1. Buka konten
  2. Buka menu utama
  3. Buka situs DW lainnya
SosialIndonesia

Ancaman dan Tantangan Bagi Nasionalisme

Sumanto al Qurtuby
Sumanto al Qurtuby
6 November 2021

Mewujudkan tujuan atau impian nasionalisme, yaitu untuk mempromosikan sebuah bangsa agar selaras dengan negara, itu tidak mudah.

Bendera Merah PutihFoto: Reuters/W. Kurniawan

Nasionalisme adalah sebuah ide, gerakan, atau ideologi politik yang menyatakan atau menegaskan bahwa sebuah bangsa (nation) harus sejalan, sebangun, atau selaras (congruent) dengan tujuan, cita-cita, dan kepentingan sebuah negara (state). Jadi, secara konseptual, hubungan "bangsa” dan "negara” itu sangat erat atau dekat. Karena itulah kenapa kemudian muncul frase "nation-state” (negara bangsa).

Bangsa sering diartikan sebagai sebuah komunitas masyarakat yang dibentuk oleh sekelompok elite politik atas dasar persamaan bahasa, etnis, sejarah, budaya, atau teritori. Jadi, sebuah bangsa pada dasarnya adalah sebuah identitas kolektif masyarakat. Dalam hal ini, sebuah bangsa bersifat lebih politis daripada etnisitas. Lebih lanjut, karena sebuah bangsa itu bersifat "re-kreasi” (re-creation atau penciptaan / pembentukan kembali), maka tak heran jika ilmuwan politik Benedict Anderson dulu pernah menyebutnya sebagai "imagined community”, sedangkan Paul James menyebutnya "abstract community.

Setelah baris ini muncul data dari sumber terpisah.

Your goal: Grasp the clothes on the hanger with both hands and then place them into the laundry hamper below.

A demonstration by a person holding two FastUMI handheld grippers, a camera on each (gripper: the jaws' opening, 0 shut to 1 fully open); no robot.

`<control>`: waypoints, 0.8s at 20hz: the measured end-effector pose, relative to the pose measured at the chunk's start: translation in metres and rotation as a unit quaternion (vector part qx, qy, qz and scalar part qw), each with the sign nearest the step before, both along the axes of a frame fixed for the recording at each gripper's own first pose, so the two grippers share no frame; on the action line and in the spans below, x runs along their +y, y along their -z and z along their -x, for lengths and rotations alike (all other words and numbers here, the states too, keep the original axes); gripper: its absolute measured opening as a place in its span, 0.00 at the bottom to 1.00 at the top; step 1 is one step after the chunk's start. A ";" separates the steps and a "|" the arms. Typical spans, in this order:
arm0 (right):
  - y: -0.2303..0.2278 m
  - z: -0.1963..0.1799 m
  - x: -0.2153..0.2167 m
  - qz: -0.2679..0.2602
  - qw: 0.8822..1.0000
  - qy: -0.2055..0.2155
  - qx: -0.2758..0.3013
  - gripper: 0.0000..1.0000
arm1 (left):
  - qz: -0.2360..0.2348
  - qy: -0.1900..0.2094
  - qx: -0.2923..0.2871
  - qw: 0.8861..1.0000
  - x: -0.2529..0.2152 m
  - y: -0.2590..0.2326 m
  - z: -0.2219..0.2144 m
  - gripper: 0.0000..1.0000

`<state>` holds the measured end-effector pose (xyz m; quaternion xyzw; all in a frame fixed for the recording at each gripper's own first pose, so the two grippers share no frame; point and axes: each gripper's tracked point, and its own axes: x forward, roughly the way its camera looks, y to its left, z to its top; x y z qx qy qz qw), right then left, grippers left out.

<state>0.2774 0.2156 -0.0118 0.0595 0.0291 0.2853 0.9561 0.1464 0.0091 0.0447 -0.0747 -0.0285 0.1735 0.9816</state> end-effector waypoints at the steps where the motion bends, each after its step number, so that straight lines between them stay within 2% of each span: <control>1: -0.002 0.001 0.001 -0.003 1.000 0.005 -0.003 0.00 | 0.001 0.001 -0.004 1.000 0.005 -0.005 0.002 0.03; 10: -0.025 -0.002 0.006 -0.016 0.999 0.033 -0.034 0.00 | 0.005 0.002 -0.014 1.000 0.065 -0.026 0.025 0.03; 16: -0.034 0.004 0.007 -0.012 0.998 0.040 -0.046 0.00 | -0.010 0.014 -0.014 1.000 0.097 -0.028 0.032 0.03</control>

Sementara itu, state bisa didefinisikan sebagai bentuk organisasi politik hierarkis yang memerintah banyak komunitas dan kelompok sosial dalam sebuah teritori atau area geografi tertentu. Dibanding dengan organisasi politik lain seperti band, tribe, atau chiefdom, konsep state jauh lebih rumit, kompleks, birokratis, hierarkis, dan luas.  

Dalam implementasinya, mewujudkan tujuan atau impian nasionalisme, yaitu untuk mempromosikan sebuah bangsa agar congruent dengan negara, itu tidak mudah. Meskipun dalam penulisannya, kata "nation” dan "state” itu digandeng yang menunjukkan atau mengidealkan adanya harmoni dan keselarasan antara "bangsa” dan "negara”, tetapi dalam praktiknya keduanya sering berselisih, terlibat konflik dan perseteruan.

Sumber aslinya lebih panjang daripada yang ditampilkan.